### Provided data
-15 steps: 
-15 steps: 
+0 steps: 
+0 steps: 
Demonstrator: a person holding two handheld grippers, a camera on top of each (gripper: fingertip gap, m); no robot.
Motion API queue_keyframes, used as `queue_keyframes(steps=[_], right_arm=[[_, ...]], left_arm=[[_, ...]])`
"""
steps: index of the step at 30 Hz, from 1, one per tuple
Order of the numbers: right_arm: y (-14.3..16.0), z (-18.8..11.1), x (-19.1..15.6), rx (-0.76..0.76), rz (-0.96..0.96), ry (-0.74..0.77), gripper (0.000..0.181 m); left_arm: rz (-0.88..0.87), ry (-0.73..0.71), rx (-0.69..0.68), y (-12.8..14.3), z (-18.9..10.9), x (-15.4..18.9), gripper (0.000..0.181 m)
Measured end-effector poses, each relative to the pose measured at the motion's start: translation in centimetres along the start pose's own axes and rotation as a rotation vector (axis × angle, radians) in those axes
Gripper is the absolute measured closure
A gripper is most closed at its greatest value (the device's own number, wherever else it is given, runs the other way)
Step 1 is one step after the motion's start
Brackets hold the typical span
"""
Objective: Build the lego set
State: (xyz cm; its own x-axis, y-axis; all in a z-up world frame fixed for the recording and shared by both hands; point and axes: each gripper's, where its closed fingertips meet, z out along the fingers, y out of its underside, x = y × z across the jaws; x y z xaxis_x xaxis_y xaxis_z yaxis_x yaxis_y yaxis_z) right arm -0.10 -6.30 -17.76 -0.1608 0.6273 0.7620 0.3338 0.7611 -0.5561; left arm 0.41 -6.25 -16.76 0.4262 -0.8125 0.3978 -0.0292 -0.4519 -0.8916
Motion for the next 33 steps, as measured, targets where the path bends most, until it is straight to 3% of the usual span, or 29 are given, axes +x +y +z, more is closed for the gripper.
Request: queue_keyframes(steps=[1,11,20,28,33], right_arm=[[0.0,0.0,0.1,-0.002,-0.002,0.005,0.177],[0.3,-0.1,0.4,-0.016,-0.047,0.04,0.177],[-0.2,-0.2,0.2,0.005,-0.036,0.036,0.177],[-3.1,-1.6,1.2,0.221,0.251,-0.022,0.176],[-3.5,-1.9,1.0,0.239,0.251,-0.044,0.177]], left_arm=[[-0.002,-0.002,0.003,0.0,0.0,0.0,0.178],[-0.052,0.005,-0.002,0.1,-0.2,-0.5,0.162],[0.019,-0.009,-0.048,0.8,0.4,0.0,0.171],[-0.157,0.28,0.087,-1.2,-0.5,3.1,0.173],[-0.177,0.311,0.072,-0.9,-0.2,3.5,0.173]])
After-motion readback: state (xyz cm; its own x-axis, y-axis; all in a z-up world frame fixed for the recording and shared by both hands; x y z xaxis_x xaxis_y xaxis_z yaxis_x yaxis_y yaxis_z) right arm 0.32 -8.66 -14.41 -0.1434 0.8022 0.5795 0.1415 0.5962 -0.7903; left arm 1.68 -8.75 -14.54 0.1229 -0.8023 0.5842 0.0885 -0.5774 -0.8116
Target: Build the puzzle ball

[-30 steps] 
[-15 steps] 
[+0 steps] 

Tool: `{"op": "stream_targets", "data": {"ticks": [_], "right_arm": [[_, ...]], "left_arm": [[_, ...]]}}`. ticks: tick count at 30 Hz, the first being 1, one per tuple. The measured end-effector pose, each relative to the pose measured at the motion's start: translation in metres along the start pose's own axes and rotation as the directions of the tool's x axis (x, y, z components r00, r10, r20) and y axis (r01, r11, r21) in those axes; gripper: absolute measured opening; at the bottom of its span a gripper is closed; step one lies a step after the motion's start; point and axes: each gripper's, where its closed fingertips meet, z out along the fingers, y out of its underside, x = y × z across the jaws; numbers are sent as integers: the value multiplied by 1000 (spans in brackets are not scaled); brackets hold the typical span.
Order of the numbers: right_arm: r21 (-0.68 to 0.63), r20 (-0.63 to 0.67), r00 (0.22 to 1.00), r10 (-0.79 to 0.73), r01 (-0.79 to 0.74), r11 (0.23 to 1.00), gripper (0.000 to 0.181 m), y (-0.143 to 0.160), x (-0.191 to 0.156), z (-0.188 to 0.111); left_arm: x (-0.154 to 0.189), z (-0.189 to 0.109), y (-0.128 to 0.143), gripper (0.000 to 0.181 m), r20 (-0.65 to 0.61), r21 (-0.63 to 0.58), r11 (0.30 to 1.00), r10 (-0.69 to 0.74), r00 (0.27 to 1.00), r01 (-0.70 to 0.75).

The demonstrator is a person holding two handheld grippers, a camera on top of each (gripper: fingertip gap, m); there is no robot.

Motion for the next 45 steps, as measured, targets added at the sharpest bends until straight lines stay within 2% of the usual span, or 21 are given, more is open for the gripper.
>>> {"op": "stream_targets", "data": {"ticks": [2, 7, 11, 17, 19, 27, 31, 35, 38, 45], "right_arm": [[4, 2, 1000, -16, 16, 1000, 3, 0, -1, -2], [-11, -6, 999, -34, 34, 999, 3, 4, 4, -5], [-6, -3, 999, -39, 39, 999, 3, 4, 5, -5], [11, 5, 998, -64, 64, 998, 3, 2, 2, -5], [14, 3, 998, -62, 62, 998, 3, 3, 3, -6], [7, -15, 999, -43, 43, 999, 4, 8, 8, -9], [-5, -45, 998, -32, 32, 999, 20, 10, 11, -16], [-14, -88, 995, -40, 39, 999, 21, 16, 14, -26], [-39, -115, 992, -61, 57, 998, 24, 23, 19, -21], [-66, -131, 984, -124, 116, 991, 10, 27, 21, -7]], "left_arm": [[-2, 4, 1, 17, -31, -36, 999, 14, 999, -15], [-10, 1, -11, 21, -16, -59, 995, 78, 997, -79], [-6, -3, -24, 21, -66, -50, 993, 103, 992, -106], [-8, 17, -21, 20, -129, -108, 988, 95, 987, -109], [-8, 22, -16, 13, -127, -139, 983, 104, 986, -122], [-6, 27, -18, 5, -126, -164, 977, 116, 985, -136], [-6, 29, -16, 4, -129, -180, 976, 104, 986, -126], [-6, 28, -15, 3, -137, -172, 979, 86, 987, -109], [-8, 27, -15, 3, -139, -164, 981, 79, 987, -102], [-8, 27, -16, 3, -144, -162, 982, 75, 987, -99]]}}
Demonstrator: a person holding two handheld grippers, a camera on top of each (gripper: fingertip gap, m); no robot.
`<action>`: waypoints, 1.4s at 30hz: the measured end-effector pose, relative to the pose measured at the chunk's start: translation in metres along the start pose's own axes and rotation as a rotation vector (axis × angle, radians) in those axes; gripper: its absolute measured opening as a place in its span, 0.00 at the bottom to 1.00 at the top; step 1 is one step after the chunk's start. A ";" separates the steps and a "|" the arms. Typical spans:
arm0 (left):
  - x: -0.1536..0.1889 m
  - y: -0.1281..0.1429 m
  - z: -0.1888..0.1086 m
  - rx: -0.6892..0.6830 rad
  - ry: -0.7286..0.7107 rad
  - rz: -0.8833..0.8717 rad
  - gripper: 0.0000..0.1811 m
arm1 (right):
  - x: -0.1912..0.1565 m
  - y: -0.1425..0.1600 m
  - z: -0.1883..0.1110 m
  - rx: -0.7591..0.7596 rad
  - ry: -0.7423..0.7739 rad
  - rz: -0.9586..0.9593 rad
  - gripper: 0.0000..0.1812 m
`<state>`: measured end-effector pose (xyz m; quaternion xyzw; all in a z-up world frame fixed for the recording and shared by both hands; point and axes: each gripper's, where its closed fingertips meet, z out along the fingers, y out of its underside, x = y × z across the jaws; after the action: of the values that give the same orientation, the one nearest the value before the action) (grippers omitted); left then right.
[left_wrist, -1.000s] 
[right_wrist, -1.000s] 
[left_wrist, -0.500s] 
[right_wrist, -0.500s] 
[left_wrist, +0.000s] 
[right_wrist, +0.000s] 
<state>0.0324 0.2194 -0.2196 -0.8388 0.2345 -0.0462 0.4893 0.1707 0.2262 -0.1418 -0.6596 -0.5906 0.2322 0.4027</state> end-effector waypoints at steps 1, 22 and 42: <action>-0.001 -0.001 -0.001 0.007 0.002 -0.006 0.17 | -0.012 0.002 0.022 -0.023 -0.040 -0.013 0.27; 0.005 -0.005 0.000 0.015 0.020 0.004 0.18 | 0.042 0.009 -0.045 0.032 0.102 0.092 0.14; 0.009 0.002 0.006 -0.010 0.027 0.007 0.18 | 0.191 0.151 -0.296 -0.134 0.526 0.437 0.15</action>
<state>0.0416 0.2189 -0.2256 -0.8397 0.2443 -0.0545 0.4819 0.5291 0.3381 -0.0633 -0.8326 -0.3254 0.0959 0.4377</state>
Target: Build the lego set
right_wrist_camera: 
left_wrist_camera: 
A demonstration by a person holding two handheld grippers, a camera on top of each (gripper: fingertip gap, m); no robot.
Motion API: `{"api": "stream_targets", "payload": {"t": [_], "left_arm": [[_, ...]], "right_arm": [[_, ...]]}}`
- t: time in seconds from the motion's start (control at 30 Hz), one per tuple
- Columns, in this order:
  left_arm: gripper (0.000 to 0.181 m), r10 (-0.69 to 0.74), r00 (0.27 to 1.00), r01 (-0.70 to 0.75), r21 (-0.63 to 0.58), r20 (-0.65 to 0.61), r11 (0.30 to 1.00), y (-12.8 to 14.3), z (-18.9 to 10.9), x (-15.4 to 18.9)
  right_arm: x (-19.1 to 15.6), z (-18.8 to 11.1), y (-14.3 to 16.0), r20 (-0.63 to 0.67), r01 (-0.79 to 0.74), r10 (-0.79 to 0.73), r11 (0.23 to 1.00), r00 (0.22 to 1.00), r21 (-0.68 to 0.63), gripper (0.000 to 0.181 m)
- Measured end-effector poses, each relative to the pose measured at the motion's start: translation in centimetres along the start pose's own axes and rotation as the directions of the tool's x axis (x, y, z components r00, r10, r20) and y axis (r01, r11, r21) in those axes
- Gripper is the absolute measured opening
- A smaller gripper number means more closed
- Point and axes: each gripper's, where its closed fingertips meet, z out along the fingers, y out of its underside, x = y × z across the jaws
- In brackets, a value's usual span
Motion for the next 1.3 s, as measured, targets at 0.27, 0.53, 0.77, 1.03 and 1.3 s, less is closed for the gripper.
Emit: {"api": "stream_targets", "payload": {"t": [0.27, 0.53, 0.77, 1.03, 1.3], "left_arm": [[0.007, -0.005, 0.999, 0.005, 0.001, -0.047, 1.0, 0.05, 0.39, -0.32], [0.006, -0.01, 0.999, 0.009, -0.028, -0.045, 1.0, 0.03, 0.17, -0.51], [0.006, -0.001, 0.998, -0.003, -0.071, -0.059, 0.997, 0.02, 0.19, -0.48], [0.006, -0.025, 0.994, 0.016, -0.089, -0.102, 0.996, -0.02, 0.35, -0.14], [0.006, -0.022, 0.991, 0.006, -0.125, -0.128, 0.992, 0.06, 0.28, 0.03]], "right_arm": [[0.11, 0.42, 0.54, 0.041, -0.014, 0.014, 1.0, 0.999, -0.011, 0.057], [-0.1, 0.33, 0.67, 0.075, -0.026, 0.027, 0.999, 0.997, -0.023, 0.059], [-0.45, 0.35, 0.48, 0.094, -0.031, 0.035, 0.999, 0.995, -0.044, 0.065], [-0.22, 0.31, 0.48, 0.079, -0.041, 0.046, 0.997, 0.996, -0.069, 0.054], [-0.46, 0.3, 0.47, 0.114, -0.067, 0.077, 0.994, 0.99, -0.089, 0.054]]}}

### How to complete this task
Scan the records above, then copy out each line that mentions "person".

### Result for this exercise
Demonstrator: a person holding two handheld grippers, a camera on top of each (gripper: fingertip gap, m); no robot.
The demonstrator is a person holding two handheld grippers, a camera on top of each (gripper: fingertip gap, m); there is no robot.
Demonstrator: a person holding two handheld grippers, a camera on top of each (gripper: fingertip gap, m); no robot.
A demonstration by a person holding two handheld grippers, a camera on top of each (gripper: fingertip gap, m); no robot.

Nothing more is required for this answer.